■ Task requirements:
The entries below contain a stretch that opens with the line containing "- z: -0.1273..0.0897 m" and closes with the line containing "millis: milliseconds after"; set down that stretch exactly, both ends included, and nothing else.
Segment Start: Records for this exercise
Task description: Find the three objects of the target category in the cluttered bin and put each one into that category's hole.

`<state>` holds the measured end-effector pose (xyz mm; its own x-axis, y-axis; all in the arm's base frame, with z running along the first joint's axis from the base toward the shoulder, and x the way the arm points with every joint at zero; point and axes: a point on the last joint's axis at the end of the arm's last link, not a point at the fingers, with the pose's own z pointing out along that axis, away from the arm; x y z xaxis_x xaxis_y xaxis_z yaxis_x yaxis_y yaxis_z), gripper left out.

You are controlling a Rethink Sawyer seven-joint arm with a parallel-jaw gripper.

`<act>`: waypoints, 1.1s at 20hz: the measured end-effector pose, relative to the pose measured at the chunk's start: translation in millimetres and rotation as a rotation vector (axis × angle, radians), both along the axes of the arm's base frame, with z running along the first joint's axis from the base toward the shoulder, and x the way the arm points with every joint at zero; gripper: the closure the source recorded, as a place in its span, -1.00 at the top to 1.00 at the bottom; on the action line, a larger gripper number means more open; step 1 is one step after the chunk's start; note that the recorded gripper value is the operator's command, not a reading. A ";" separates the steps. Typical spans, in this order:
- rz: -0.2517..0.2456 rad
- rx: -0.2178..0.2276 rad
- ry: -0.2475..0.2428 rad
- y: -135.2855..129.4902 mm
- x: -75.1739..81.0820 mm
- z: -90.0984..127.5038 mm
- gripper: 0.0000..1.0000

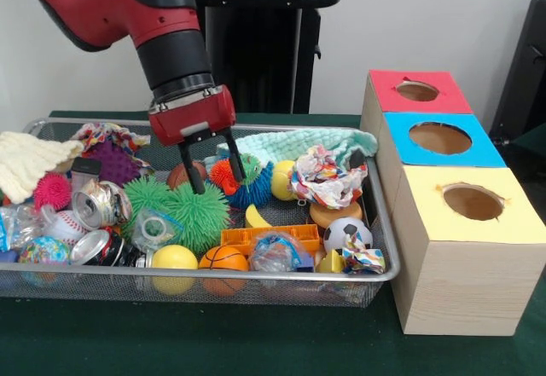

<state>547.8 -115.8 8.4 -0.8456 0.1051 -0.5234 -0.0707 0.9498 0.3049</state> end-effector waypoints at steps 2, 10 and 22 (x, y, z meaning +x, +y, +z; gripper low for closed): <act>-0.013 -0.020 -0.033 0.3 5.8 2.9 1.00; -0.066 -0.068 -0.129 -8.0 21.1 12.8 1.00; -0.047 -0.096 -0.193 20.7 35.5 18.4 1.00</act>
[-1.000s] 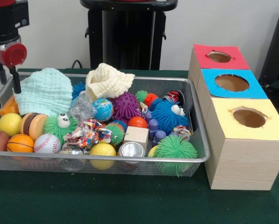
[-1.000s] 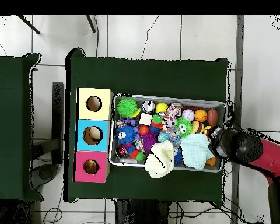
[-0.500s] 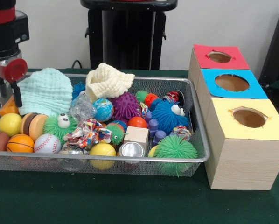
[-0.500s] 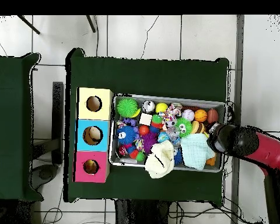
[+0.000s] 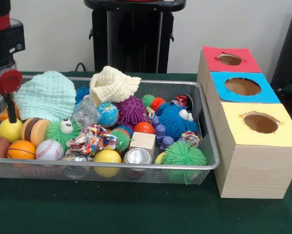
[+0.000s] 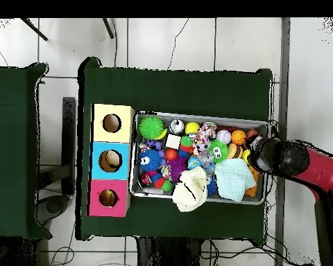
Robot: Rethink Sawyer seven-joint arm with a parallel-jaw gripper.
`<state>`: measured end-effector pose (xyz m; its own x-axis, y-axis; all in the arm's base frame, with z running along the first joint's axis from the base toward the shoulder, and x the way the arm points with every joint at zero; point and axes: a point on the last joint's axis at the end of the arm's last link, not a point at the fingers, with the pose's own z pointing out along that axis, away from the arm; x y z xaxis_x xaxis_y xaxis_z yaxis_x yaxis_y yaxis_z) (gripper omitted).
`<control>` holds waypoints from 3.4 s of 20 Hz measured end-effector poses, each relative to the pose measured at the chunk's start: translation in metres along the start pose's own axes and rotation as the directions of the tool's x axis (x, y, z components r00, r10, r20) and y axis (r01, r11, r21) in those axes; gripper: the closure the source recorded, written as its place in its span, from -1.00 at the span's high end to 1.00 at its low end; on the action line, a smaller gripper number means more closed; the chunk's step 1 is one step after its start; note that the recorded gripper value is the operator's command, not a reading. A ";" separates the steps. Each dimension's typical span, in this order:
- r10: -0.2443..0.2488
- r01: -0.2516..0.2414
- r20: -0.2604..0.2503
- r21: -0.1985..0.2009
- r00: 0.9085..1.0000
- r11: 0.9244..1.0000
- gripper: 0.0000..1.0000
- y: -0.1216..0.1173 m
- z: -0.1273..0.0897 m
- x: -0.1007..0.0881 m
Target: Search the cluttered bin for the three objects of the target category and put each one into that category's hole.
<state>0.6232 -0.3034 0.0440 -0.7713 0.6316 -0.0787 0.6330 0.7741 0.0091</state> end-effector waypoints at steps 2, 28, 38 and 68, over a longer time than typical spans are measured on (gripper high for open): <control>-0.001 0.001 0.001 0.000 1.000 1.000 1.00 0.000 -0.001 0.000; -0.069 0.071 -0.070 0.028 0.995 0.997 1.00 -0.027 -0.020 0.108; -0.156 0.158 -0.060 0.024 0.986 0.987 1.00 -0.013 0.028 0.131; -0.167 0.169 -0.031 0.072 0.985 0.983 -1.00 -0.015 0.044 0.115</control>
<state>0.5283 -0.2440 -0.0090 -0.8678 0.4945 -0.0483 0.4969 0.8645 -0.0763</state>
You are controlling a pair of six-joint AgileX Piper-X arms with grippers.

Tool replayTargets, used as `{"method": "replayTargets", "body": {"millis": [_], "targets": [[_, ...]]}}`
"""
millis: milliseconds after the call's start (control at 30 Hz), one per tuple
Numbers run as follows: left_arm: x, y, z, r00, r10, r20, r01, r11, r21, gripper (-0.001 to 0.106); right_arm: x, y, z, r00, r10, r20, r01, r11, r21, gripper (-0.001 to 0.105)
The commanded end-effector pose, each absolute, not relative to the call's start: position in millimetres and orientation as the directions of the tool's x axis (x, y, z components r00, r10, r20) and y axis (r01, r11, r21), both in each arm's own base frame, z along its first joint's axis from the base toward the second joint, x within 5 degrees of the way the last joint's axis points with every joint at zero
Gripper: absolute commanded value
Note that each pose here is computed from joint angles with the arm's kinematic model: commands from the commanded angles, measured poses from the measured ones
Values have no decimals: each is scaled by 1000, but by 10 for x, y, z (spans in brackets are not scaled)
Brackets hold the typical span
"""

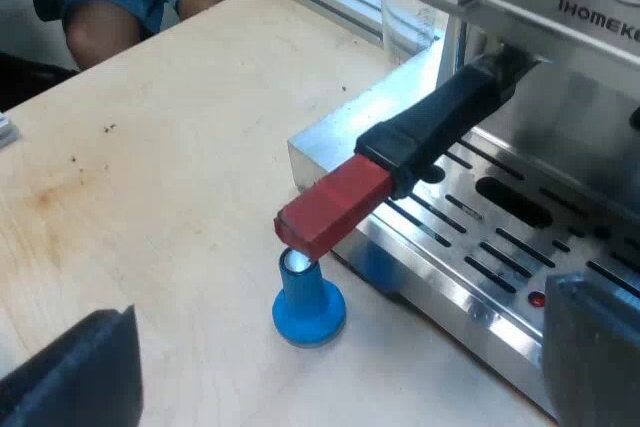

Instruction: Put the handle in the coffee machine

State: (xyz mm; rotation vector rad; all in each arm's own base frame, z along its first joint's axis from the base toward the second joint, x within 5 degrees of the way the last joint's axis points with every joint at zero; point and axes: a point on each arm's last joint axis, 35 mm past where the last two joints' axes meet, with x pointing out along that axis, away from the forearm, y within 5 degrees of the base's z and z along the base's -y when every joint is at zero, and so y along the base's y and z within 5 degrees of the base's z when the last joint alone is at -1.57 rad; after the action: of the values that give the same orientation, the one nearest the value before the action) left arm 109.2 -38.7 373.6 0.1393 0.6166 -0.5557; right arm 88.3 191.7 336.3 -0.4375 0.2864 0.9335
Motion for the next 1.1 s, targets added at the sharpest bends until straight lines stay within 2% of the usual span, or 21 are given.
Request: {"method": "replayTargets", "body": {"millis": [33, 233, 300, 367, 433, 467, 533, 567, 700, 867, 1000, 1033, 1100], "targets": [[1051, -359, 3784, 697, -446, -561, 501, 863, -65, 0, 878, 1896, 3427, 570, 717, -402, -821, 521, -234, 81], [903, -229, 3855, 772, -387, -504, 418, 907, -55, 0, 878, 1896, 3427, 570, 717, -402, -821, 521, -234, 81], [891, -203, 3861, 785, -367, -499, 395, 917, -53, 4, 878, 1896, 3427, 570, 717, -402, -821, 521, -234, 81], [889, -183, 3863, 794, -350, -497, 375, 925, -52, 14, 878, 1896, 3427, 570, 717, -402, -821, 521, -234, 81], [895, -158, 3863, 804, -327, -497, 348, 936, -53, 34, 878, 1896, 3427, 570, 717, -402, -821, 521, -234, 81], [895, -153, 3863, 805, -323, -497, 344, 938, -53, 38, 878, 1896, 3427, 570, 717, -402, -821, 521, -234, 81], [897, -140, 3863, 810, -311, -497, 330, 943, -53, 53, 878, 1896, 3427, 570, 717, -402, -821, 521, -234, 81], [898, -138, 3863, 811, -309, -497, 328, 943, -53, 55, 878, 1896, 3427, 570, 717, -402, -821, 521, -234, 81], [896, -142, 3864, 806, -324, -495, 340, 939, -61, 57, 881, 1895, 3429, 577, 712, -400, -815, 532, -229, 81], [879, -141, 3922, 815, -324, -480, 341, 939, -55, 57, 902, 1864, 3552, 651, 656, -382, -757, 599, -261, 81], [851, -140, 4036, 837, -325, -439, 343, 938, -41, 57, 916, 1785, 3795, 734, 571, -368, -675, 671, -307, 81], [837, -140, 4134, 858, -326, -397, 339, 940, -39, 57, 927, 1742, 3876, 771, 523, -363, -632, 701, -330, 81], [827, -139, 4218, 875, -327, -356, 339, 940, -29, 57, 953, 1682, 3973, 789, 491, -369, -606, 719, -340, 80]]}}
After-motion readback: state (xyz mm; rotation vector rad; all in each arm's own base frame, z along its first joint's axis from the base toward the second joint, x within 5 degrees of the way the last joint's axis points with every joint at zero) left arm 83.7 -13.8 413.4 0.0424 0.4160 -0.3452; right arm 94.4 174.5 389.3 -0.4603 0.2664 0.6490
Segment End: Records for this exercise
■ Problem solution:
- z: -0.1273..0.0897 m
- x: -0.1007..0.0881 m
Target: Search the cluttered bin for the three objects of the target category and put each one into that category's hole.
<state>0.6232 -0.3034 0.0440 -0.7713 0.6316 -0.0787 0.6330 0.7741 0.0091</state> end-effector waypoints at steps 2, 28, 38 and 68, over a longer time than typical spans are measured on (gripper high for open): <control>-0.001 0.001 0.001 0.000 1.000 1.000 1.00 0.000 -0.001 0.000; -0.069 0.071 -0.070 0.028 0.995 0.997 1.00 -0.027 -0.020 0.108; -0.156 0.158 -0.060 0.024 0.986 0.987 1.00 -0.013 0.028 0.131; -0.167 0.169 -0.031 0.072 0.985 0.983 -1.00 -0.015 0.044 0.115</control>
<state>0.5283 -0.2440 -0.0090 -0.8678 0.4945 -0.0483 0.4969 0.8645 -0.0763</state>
You are controlling a pair of six-joint AgileX Piper-X arms with grippers.

Tool replayTargets, used as `{"method": "replayTargets", "body": {"millis": [_], "targets": [[_, ...]]}}`
"""
millis: milliseconds after the call's start (control at 30 Hz), one per tuple

The response to the exercise is complete.